The ability to provide and implement many EBPs requires training staff, which can be costly.
Overall, I feel that there is too much ambiguity and too many unanswered questions regarding the implementation of EBPs to include this as a requirement in this proposal and I think it would be better as a suggested practice but not a requirement.
However, if it does end up remaining as a requirement, additional EBPs that could be incorporated include:
CBT for psychosis
APPR
WRAP
CAMS
DBT
Additional comments
I suggest reconsidering the amount of additional activities this proposal requires of LMHP-types. Some activities the draft is currently placing on LMHP-types, such as ISP development, are completely able to be done by QMHPs under the oversight/guidance of an LMHP supervisor. We are already facing a national and statewide shortage of licensed clinicians; adding more activities that can only be done by LMHPs does nothing to address this problem. Additionally, if the proposal stays as-is, reimbursement rates will need to increase significantly to cover the additional activities placed on the LMHP-type.
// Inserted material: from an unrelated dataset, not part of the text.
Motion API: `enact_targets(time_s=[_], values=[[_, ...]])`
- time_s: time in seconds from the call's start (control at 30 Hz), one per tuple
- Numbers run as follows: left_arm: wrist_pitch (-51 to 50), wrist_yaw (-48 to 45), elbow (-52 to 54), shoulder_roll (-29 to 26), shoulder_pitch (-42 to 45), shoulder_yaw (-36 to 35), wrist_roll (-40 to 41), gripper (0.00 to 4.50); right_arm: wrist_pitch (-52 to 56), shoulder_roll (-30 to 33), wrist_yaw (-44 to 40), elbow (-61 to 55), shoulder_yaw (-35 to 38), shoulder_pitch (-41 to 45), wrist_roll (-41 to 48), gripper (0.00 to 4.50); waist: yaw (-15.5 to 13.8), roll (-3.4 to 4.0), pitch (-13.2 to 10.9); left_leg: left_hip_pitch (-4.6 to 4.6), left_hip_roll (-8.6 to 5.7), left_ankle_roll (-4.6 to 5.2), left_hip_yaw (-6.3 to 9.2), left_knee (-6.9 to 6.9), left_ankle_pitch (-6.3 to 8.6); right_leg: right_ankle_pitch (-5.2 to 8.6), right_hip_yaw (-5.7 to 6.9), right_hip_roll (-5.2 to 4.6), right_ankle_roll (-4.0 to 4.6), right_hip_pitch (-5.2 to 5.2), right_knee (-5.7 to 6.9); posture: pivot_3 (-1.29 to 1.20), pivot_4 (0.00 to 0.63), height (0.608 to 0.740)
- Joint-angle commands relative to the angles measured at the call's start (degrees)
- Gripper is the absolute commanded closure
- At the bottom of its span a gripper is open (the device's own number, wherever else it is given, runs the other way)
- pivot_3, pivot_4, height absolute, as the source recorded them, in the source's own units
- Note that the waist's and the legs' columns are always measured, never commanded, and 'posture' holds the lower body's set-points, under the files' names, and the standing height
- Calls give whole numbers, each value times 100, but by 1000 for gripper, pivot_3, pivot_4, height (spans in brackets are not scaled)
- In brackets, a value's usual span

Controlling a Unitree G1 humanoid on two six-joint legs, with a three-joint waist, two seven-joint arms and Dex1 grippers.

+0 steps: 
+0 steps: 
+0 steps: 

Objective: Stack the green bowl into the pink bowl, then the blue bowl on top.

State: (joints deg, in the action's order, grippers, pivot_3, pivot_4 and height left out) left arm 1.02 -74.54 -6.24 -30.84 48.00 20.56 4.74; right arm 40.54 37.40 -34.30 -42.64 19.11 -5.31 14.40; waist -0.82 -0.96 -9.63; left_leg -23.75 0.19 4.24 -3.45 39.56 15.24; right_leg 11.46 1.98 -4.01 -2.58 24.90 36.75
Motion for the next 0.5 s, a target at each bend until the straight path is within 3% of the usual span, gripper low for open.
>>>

This proposal places significantly more activities on LHMP-types, and agencies will need to be able to pay them adequately and in a way that will attract qualified and experienced staff. It would be more efficient and cost-effective, and agencies would be able to hire more staff to reach more consumers, if the proposal delegated more of its proposed activities to QMHPs or peer staff.
I am happy to see coordination of care as a covered activity, but in practicality, what would it look like to get reimbursed for care coordination? Many care coordination events are short (under 10 minutes), whether that is a short phone call or even sending an email. Would there be a unit rate and a minimum amount of time that would be reached for reimbursement? This needs more clarification.